The Indy continues its analysis of the lawsuit filed on behalf of Southern Durham Development against the County in this week's issue. The most interesting bit of new news in Matt Saldaña's reporting: BOCC chair Michael Page's allegation that someone ordered planning director Steve Medlin to move back the critical watershed boundary on the 751 assemblage after Frank Duke changed it (although the state Division of Water Quality did later rule Duke did not have the authority to make the change in the first place -- a finding Page notes his disagreement with, though UNC's school of government and county attorney Chuck Kitchen also agreed with DWQ on the point.)

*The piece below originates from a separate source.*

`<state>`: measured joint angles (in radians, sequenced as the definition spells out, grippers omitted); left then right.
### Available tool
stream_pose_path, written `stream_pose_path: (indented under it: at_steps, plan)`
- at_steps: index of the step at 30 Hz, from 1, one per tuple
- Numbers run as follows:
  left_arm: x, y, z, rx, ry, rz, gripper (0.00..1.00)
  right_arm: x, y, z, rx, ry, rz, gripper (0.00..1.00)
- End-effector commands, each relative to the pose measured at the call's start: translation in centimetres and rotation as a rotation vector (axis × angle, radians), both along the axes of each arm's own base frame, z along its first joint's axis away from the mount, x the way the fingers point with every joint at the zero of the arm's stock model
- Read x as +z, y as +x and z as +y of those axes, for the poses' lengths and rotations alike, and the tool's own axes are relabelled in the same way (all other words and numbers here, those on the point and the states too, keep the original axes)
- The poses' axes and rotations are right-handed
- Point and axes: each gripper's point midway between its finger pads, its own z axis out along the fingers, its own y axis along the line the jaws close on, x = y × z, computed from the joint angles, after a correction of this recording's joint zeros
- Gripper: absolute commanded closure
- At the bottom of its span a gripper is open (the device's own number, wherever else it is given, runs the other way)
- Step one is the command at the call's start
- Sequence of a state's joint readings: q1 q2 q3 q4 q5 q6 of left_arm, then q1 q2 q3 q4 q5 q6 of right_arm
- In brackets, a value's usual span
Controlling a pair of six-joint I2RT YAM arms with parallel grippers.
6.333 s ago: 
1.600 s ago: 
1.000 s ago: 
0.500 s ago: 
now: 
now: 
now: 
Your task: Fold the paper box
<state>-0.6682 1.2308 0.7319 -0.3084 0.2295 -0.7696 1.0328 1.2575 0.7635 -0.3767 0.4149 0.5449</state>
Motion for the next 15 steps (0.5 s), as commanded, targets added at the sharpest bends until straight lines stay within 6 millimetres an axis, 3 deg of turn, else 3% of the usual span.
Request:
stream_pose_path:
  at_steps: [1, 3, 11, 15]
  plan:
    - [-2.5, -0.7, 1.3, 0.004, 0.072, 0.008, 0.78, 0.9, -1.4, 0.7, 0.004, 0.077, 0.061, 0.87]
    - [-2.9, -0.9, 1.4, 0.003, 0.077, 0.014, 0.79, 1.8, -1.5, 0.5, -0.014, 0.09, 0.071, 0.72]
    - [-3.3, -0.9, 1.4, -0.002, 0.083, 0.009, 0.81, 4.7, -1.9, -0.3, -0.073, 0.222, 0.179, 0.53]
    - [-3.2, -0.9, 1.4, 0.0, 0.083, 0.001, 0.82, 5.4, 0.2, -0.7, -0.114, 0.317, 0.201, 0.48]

Read more on this over at the Indy. In other news:
- A Durham P.D. officer was shot overnight at a robbery-in-progress at an apartment complex on Shannon Rd. (ABC 11)
- Duke's public policy institute is as of yesterday officially Duke's tenth school -- the Sanford School of Public Policy, with ex-director Bruce Kuniholm taking the top decanal slot. (H-S)
- The half-cent local option sales tax for transit in the Triangle and Triad remains mired in the Senate over whether rural counties should have a quarter-cent option themselves -- and, increasingly it seems, over nervousness about taxes after a quarter-cent general-purpose sales tax increase has been floated as a budget-balancing method. (H-S)
- A move in the General Assembly to allow builders to defer property taxes on unsold new construction residences for up to three years -- a response to the housing crisis -- won't take effect until after FY2009-10, but would have cost Durham city and county $2.7m in tax revenue if it had. Legislators expect (hope?) the housing market to be in better shape by then. (H-S)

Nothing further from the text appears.